Our profitability is impacted by our continued authorization to sell power at market-based rates.  – Affecting each Registrant

FERC has granted AEGCo, AGR, APCo, I&M, KPCo, OPCo, PSO, and SWEPCo authority to sell electricity at market-based rates (except in our balancing authority area of the SPP where our wholesale power transactions are cost-capped by FERC). FERC reserves the right to revoke or revise this market-based rate authority if it subsequently determines that one or more of these companies can exercise market power in transmission or generation, create barriers to entry or engage in abusive affiliate transactions.  Each company that has obtained market-based rate authority from FERC must file a market power update every three years to show that they continue to meet FERC’s standards with respect to generation market power and other criteria used to evaluate whether entities qualify for market-based rates.  The loss of market-based rate authority by any of these entities, especially by AGR, could have a material adverse effect on our results of operations.

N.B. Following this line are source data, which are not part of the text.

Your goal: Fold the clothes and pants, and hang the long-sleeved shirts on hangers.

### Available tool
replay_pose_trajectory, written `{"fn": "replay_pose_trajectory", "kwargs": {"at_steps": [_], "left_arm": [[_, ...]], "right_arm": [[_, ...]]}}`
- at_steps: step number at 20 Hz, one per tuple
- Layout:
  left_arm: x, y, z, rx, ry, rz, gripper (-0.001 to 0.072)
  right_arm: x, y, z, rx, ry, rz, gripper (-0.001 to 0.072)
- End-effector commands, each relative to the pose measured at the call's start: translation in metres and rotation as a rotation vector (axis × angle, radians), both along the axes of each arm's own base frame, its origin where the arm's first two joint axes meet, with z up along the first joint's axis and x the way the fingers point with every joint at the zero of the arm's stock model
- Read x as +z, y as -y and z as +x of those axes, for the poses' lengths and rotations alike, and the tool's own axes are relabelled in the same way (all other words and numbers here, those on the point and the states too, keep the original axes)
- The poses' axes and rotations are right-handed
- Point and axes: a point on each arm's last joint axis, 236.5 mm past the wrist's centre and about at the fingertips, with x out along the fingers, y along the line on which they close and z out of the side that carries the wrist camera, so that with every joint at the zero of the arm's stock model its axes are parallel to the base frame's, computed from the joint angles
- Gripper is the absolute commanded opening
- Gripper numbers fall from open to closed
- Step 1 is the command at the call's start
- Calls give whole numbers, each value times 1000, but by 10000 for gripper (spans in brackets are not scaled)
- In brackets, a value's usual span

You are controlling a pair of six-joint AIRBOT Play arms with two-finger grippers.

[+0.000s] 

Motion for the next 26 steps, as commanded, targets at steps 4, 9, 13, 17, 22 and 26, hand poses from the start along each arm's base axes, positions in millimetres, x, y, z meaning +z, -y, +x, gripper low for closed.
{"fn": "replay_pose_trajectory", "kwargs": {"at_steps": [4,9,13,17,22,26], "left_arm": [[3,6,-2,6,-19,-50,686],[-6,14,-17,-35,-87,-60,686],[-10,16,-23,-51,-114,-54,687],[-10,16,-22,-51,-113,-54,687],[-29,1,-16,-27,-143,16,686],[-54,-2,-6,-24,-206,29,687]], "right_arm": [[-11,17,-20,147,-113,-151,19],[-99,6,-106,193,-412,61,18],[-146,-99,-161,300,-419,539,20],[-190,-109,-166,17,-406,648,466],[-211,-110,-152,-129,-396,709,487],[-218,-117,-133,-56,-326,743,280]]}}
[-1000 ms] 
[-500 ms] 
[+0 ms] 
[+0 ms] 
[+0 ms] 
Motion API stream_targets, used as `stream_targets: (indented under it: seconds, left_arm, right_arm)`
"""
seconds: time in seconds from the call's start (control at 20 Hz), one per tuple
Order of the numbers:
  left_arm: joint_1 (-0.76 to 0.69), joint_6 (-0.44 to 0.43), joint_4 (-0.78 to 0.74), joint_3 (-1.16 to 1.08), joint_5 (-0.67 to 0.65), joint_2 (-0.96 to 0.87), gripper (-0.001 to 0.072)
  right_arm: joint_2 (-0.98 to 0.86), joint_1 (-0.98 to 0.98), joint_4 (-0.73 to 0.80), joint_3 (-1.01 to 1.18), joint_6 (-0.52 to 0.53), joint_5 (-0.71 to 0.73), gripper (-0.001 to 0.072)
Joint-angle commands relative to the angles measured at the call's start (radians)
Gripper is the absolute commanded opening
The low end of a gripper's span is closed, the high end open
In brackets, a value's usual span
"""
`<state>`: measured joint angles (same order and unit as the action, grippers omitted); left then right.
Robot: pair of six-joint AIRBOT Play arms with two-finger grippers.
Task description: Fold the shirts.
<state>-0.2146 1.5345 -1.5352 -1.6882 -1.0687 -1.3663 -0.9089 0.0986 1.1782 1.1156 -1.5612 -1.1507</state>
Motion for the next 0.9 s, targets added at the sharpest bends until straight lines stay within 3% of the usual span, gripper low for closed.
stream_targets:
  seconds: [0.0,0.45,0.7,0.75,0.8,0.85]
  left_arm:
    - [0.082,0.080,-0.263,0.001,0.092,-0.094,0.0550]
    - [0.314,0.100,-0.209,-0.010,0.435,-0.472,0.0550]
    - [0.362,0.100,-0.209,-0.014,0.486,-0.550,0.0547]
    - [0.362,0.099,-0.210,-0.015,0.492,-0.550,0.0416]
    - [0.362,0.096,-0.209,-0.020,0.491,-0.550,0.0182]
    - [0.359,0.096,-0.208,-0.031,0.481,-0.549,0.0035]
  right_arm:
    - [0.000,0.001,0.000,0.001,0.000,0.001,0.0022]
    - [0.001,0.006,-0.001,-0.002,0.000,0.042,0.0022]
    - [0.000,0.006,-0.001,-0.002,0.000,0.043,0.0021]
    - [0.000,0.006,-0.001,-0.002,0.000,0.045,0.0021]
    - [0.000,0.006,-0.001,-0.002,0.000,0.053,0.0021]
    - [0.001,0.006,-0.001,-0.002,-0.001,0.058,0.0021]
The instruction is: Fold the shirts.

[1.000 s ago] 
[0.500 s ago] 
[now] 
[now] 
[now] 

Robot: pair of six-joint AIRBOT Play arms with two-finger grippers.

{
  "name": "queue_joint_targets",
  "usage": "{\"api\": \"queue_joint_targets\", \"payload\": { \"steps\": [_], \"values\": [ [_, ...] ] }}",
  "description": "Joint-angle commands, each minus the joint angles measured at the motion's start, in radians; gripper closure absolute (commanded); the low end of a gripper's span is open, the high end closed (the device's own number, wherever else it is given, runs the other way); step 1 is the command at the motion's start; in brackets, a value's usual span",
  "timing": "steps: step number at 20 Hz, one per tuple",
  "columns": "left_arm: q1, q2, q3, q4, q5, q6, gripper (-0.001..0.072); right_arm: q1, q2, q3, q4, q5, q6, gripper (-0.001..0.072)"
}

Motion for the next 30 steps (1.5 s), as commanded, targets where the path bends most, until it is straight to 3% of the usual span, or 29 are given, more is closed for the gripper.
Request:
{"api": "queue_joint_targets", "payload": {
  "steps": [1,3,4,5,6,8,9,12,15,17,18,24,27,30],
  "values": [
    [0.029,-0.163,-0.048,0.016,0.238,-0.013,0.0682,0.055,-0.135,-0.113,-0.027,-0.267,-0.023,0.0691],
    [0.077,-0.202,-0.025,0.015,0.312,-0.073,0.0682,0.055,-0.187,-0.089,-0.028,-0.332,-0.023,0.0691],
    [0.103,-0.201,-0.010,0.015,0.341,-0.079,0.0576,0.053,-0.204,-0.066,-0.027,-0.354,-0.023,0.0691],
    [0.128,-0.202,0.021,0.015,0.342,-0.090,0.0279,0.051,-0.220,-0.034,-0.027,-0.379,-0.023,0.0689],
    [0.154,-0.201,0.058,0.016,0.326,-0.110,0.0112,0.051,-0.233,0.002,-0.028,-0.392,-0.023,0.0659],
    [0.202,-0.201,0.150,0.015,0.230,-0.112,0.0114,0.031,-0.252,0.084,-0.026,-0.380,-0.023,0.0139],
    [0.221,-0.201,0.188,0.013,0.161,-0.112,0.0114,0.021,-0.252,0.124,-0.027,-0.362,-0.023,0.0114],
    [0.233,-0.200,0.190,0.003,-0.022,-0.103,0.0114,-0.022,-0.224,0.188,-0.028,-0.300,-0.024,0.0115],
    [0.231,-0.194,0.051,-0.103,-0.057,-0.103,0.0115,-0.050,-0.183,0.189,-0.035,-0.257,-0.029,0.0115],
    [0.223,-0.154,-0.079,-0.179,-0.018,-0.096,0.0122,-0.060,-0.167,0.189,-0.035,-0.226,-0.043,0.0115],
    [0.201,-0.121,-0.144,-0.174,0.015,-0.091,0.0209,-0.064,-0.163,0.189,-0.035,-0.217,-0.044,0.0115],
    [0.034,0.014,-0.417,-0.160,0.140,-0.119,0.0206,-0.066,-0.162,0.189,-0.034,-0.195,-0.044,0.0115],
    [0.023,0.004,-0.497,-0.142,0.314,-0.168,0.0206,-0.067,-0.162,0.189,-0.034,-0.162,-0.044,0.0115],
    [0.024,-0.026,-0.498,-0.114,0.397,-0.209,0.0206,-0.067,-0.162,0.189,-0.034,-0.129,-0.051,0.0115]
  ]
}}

Our revenues and results of operations from selling power are subject to market risks that are beyond our control. – Affecting each Registrant

We sell power from our generation facilities into the spot market and other competitive power markets on a contractual basis.  We also enter into contracts to purchase and sell electricity, natural gas, emission allowances and coal as part of our power marketing and energy trading operations.  With respect to such transactions, the rate of
 
 
42

 
return on our capital investments is not determined through mandated rates, and our revenues and results of operations are likely to depend, in large part, upon prevailing market prices for power in our regional markets and other competitive markets.  These market prices can fluctuate substantially over relatively short periods of time.  Trading margins may erode as markets mature and there may be diminished opportunities for gain should volatility decline.  In addition, the FERC, which has jurisdiction over wholesale power rates, as well as RTOs that oversee some of these markets, may impose price limitations, bidding rules and other mechanisms to address some of the volatility in these markets.  Power supply and other similar agreements entered into during extreme market conditions may subsequently be held to be unenforceable by a reviewing court or the FERC.  Fuel and emissions prices may also be volatile, and the price we can obtain for power sales may not change at the same rate as changes in fuel and/or emissions costs.  These factors could reduce our margins and therefore diminish our revenues and results of operations.  Volatility in market prices for fuel and power may result from:

·  
Weather conditions, including storms.
·  
Economic conditions.
·  
Outages of major generation or transmission facilities.
·  
Seasonality.
·  
Power usage.
·  
Illiquid markets.
·  
Transmission or transportation constraints or inefficiencies.
·  
Availability of competitively priced alternative energy sources.
·  
Demand for energy commodities.
·  
Natural gas, crude oil and refined products and coal production levels.
·  
Natural disasters, wars, embargoes and other catastrophic events.
·  
Federal, state and foreign energy and environmental regulation and legislation and/or incentives.

Commodity trading and marketing activities are subject to inherent risks which can be reduced and controlled but not eliminated. – Affecting each Registrant

We attempt to manage the exposure of or power trading activities by establishing and enforcing risk limits and risk management procedures.  These risk limits and risk management procedures may not work as planned and cannot eliminate the risks associated with these activities.  As a result, we cannot predict the impact that our energy trading and risk management decisions may have on our business, operating results or financial position.

We routinely have open trading positions in the market, within guidelines we set, resulting from the management of our trading portfolio.  To the extent open trading positions exist, fluctuating commodity prices can improve or diminish our financial results and financial position.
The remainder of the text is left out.